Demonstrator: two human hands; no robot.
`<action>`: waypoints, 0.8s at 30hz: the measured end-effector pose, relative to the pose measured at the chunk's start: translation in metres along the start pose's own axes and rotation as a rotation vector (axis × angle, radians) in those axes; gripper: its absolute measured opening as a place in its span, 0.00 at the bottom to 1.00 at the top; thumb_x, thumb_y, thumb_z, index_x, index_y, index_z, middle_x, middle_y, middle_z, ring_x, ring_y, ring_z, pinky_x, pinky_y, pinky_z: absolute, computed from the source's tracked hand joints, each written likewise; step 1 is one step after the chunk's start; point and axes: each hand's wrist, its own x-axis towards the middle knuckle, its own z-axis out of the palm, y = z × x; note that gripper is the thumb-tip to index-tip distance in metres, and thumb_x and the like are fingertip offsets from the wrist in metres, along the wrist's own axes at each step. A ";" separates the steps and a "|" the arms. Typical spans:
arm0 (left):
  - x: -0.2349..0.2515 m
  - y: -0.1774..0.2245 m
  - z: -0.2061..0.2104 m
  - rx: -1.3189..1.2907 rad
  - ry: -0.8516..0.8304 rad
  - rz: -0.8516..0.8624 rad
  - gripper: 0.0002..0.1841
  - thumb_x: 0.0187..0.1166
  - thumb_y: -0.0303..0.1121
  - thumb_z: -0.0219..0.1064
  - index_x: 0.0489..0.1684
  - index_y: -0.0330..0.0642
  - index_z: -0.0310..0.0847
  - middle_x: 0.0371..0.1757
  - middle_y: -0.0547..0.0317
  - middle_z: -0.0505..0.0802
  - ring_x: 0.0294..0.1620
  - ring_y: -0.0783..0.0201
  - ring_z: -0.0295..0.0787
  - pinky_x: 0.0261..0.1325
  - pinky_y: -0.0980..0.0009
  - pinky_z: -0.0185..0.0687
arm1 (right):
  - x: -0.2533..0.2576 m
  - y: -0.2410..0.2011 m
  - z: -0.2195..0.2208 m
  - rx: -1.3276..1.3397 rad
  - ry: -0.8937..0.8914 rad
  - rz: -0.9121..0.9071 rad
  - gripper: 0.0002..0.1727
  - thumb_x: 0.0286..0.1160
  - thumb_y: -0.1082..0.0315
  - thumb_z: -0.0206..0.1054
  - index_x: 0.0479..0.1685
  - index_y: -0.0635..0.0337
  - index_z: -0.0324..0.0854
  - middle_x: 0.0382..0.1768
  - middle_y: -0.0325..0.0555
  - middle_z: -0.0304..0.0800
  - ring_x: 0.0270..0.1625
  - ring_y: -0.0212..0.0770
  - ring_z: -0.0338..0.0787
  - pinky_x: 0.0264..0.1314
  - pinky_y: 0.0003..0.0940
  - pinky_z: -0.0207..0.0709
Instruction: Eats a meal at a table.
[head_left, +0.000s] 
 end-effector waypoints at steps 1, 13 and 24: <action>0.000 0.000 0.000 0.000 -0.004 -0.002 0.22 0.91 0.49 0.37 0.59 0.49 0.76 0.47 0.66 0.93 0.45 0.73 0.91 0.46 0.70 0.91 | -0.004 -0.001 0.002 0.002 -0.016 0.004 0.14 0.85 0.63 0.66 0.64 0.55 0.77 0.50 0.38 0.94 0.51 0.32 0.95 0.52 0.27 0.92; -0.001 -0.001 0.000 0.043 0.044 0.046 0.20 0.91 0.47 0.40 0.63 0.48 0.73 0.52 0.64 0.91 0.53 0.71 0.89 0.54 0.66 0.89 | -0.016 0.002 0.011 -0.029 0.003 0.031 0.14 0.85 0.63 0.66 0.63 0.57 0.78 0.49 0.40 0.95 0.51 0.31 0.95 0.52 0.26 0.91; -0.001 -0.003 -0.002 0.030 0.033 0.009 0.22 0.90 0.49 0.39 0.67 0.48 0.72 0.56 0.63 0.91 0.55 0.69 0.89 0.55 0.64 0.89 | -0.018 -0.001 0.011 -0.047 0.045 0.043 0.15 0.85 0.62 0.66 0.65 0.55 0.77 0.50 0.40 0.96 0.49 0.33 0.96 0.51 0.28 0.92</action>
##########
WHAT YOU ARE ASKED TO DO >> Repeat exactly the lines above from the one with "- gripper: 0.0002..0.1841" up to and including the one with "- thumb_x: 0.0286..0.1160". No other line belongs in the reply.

SOLUTION FOR THIS TASK >>
  - gripper: 0.0002..0.1841
  - thumb_x: 0.0187..0.1166
  - thumb_y: -0.0303..0.1121
  - thumb_z: -0.0219..0.1064
  - index_x: 0.0489..0.1684
  - index_y: -0.0330..0.0642
  - index_z: -0.0310..0.0847
  - middle_x: 0.0371..0.1757
  - middle_y: -0.0547..0.0317
  - middle_z: -0.0505..0.0802
  - ring_x: 0.0294..0.1620
  - ring_y: -0.0783..0.0201
  - ring_z: -0.0295..0.0787
  - pinky_x: 0.0261..0.1325
  - pinky_y: -0.0980..0.0009
  - pinky_z: -0.0185..0.0687
arm1 (right):
  - x: -0.2533..0.2576 m
  - y: -0.2410..0.2011 m
  - z: -0.2195..0.2208 m
  - rx: -1.3276..1.3397 rad
  - ry: -0.8937..0.8914 rad
  - rz: -0.9121..0.9071 rad
  - gripper: 0.0002..0.1727
  - thumb_x: 0.0286..0.1160

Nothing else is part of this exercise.